Charles Delcourt et Florent Bardos, nos coups de cœur #277, capturent des territoires. Le premier documente un village atypique du Kosovo, et le second déconstruit l’imaginaire glamour de la Côte d’Azur.
Charles Delcourt
Architecte paysagiste de formation, Charles Delcourt met son sens aigu de la composition au service de la photographie. Après avoir documenté le quotidien des habitants de l’île d’Eigg, en Écosse, l’un des rares territoires autogérés de notre planète, l’auteur, accompagné par la journaliste Clémence de Blasi, s’est intéressé à Kukavicë, petit village du Kosovo. « Il s’agit de l’État le plus jeune du monde », rappelle-t-il. Situé à 22 kilomètres de la capitale, Pristina, le hameau est entouré de plaines montagneuses.
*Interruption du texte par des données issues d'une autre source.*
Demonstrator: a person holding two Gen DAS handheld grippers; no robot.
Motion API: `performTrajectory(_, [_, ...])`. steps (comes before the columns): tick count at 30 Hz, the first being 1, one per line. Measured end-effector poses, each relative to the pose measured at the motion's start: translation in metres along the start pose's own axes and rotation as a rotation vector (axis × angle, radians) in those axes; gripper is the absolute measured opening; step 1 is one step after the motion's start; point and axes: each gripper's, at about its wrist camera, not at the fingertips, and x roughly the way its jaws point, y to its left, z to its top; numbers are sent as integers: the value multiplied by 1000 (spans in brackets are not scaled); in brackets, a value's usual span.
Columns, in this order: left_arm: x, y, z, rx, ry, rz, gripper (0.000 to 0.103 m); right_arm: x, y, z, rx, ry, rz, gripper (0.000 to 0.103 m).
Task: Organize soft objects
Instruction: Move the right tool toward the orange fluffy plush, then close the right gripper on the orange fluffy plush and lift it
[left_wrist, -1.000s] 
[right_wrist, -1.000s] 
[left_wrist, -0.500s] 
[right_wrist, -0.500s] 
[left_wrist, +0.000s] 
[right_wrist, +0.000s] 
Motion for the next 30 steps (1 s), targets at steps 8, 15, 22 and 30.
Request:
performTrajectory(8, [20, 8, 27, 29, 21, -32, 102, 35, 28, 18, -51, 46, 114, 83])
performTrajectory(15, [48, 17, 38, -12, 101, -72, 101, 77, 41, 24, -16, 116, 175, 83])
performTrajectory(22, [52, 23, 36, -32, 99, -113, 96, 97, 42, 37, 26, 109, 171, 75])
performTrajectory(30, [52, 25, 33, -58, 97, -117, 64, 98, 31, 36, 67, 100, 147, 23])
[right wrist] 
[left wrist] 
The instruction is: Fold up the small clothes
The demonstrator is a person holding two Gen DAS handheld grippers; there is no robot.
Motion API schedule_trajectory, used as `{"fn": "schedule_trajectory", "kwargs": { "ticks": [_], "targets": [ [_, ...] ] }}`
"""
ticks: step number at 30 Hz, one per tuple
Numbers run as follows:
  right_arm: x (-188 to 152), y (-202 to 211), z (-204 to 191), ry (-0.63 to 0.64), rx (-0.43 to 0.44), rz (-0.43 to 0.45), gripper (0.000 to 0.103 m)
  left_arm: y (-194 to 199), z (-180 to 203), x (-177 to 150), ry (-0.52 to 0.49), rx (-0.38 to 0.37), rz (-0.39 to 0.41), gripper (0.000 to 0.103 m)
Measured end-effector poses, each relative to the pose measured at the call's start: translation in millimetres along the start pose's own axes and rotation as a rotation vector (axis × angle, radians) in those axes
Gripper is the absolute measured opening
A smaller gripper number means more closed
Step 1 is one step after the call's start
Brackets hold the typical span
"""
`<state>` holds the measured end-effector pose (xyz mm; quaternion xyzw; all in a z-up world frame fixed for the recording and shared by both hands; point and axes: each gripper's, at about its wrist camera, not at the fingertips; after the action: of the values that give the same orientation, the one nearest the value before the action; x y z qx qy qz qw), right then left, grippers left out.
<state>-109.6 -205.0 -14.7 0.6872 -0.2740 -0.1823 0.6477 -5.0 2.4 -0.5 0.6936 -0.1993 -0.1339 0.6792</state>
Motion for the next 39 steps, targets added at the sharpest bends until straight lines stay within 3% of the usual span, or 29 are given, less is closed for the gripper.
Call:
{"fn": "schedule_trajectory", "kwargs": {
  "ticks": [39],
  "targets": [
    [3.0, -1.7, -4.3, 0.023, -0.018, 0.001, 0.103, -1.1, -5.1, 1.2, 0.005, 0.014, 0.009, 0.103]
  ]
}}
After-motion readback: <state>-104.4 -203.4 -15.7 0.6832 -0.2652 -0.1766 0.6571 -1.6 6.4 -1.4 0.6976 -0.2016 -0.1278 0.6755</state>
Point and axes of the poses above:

Un territoire perdu en pleine nature qui attire pourtant une population atypique. « En 2009, l’acteur Bislim Muçaj s’y installe pour tourner le film Les ânes de la frontière. Il est vite rejoint par l’équipe de tournage et le réalisateur, Fadil Hysaj, qui n’en repartira jamais », raconte Charles Delcourt. « En 2011, le réalisateur construit dans un champ un amphithéâtre de 700 places, et inaugure un festival gratuit. Un millionnaire fou y fait quant à lui construire un château délirant », poursuit-il. Véritable concentré artistique, le village grandit, accueillant des habitants qui délaissent la capitale. Un espace magique et privilégié, érigeant des ponts entre les cultures serbes et albanaises et leurs traditions communes, disparues depuis la guerre.
© Charles Delcourt
Florent Bardos
Diplômé de l’IJBA, école de journalisme de Bordeaux, Florent Bardos, 24 ans, partage son temps entre la photographie d’actualité et des projets plus personnels. « Je me suis tourné vers le 8e art à 15 ans, pour capturer mes amis skaters, à Monaco. Mais c’est finalement en 2016 que je me suis vraiment intéressé au médium – en shootant mes proches à l’argentique », explique-t-il. La Plage, série insolite et ensoleillée, est le fruit d’un trajet quotidien, en bord de mer à Menton. « Je marchais environ 20 minutes le long de cette plage pour aller et rentrer du bureau. J’ai commencé à prendre mon boîtier avec moi, pour photographier les gens que je croisais. Je continue aujourd’hui toujours cette série lorsque je descends sur la Côte d’Azur », précise-t-il. Prises au flash, les images donnent au paysage une dimension irréelle, insolite. La lumière du soleil se fait aveuglante, et “brûle” les clichés. Inspiré par l’œuvre de Martin Parr, Florent Bardos transforme cet environnement en un théâtre amusant. « J’aime beaucoup le regard que cet auteur porte sur ses sujets. Il reste empathique, tout en captant l’absurdité de certaines situations et l’étrangeté de nos comportements. Je voulais sortir de l’imaginaire glamour de la Côte d’Azur, et montrer sa dimension plus populaire – celle qui privilégie la plage publique à la privée », confie le photographe. Un travail d’une tendre légèreté.